- TASK GOAL -
Report back the lines in this listing that carry the string "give".
──────── MATERIALS PROVIDED
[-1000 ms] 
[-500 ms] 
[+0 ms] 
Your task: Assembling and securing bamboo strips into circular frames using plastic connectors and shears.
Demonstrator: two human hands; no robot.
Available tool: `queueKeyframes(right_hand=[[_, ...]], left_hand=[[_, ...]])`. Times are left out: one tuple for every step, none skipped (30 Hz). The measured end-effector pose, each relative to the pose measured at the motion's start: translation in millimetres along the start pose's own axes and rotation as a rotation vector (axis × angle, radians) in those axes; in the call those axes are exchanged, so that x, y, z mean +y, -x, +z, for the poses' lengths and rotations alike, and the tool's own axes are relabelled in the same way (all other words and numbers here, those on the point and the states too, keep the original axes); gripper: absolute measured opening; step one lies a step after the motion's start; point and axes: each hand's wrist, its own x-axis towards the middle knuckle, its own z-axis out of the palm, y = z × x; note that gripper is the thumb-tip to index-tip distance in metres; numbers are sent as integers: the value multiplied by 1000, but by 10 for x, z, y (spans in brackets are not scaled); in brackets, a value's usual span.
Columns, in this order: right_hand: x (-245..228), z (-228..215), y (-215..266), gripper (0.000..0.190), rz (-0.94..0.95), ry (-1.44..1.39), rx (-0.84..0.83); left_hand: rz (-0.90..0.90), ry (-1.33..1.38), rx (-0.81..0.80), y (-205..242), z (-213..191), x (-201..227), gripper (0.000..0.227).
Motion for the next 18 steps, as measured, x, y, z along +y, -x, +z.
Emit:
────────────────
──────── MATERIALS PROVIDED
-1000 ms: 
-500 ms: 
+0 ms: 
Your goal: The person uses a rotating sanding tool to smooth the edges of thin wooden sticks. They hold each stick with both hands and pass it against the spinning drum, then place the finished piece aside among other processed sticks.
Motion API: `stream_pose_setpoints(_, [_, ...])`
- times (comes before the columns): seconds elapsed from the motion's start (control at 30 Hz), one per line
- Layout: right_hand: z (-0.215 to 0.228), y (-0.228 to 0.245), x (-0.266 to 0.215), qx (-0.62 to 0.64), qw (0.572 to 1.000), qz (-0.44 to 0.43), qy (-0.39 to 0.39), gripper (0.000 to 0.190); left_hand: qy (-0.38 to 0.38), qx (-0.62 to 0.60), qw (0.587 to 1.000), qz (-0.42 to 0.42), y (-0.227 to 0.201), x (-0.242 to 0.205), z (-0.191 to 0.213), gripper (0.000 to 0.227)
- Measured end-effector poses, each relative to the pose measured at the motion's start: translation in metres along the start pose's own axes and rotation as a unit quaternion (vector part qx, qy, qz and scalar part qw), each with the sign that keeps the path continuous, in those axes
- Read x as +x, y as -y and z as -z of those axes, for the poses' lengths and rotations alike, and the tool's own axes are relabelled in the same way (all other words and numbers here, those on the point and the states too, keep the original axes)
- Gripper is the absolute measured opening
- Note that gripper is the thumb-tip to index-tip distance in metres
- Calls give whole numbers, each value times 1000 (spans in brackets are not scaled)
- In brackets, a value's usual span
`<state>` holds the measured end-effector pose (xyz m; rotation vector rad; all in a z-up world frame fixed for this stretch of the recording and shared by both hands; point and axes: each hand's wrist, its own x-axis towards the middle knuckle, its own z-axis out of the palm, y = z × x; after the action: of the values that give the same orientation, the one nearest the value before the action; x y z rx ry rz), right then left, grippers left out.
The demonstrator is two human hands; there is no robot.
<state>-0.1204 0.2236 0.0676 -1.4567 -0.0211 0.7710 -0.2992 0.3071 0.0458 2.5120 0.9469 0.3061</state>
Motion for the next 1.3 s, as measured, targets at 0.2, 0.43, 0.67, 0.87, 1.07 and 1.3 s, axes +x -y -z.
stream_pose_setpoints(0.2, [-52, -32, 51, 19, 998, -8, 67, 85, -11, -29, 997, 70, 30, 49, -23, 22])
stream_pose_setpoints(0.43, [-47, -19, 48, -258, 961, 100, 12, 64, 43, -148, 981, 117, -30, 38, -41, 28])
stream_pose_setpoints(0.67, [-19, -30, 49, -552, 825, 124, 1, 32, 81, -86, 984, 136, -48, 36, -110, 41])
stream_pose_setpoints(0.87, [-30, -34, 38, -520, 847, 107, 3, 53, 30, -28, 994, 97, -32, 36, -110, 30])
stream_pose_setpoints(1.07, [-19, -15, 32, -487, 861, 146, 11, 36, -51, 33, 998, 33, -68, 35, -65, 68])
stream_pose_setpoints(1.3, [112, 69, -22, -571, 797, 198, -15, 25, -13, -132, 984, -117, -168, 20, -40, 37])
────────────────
- OUTPUT BELOW -
- Calls give whole numbers, each value times 1000 (spans in brackets are not scaled)
`<state>` holds the measured end-effector pose (xyz m; rotation vector rad; all in a z-up world frame fixed for this stretch of the recording and shared by both hands; point and axes: each hand's wrist, its own x-axis towards the middle knuckle, its own z-axis out of the palm, y = z × x; after the action: of the values that give the same orientation, the one nearest the value before the action; x y z rx ry rz), right then left, grippers left out.

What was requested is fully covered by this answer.